> [Work required] The lines to find are those in the entries that hold the word "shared"; copy every one of them.

> [Dataset excerpts]
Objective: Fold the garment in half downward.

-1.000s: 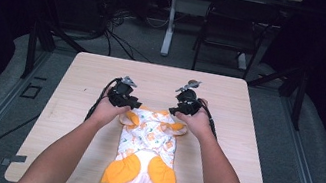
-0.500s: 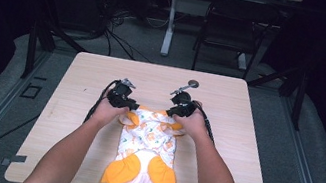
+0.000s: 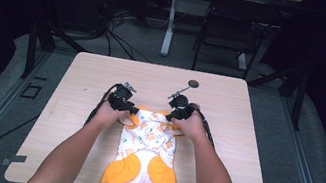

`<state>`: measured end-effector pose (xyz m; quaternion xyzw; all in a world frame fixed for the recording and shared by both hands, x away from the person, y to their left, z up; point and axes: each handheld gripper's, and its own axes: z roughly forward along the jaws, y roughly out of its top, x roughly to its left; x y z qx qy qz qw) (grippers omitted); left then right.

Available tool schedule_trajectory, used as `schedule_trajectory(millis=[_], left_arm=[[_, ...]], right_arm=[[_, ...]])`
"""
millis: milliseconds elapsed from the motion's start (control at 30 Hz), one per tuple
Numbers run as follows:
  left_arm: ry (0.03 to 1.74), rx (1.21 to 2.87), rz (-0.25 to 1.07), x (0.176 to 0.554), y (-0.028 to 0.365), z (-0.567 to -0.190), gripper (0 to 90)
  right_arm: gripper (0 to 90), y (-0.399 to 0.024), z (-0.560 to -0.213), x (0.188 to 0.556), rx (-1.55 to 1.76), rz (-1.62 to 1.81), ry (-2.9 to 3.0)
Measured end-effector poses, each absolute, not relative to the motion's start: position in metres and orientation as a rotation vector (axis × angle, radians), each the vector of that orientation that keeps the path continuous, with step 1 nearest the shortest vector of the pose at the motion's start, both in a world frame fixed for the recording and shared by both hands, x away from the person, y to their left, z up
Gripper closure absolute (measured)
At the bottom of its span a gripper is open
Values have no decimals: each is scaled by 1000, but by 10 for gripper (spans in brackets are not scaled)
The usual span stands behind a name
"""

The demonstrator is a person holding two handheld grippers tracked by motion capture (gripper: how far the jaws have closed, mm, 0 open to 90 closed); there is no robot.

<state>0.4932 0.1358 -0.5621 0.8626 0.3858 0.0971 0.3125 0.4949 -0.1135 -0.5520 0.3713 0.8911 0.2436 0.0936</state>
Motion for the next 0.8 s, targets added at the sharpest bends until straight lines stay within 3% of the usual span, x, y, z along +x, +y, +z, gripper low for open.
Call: schedule_trajectory(millis=[267, 600, 800], left_arm=[[993, 2301, 256, 492, 135, -567, 612], [972, 2315, 244, 490, 136, -565, 774], [949, 2339, 264, 488, 136, -562, 827]], right_arm=[[648, -113, -557, 497, 1104, 697, 2663], [838, -109, -556, 494, 1051, 692, 2698], [859, -111, -551, 491, 1013, 681, 2701]])
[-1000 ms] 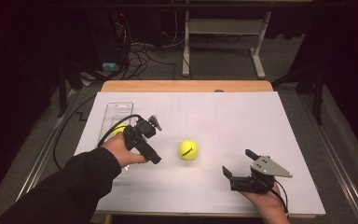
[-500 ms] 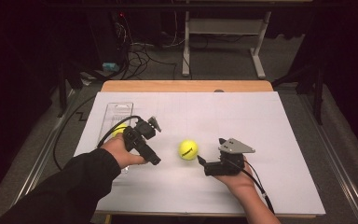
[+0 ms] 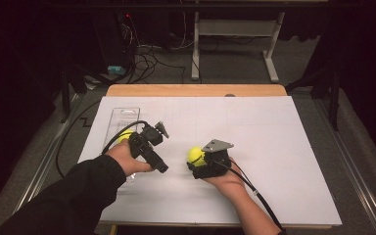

> [Answer space]
`<state>`: measured end-effector pose (xyz m; quaternion xyzw; all in a world frame fixed for the recording and shared by both hands, x away from the person, y to their left, z up; point and axes: each handheld gripper's, and its own axes: z roughly forward along the jaws, y roughly out of its top, x roughly to its left; x y z qx qy qz qw) (grippers omitted); left then right.
Measured end-effector poses, each absolute, not relative to the motion's start: position in metres and orientation as a rotation vector (axis × angle, radians), each the vector of that orientation that keeps the path continuous, with step 1 nearest the shortest vector of the pose at the motion's start, both in a world frame fixed for the recording and shared by both hands, x away from the person, y to their left, z up

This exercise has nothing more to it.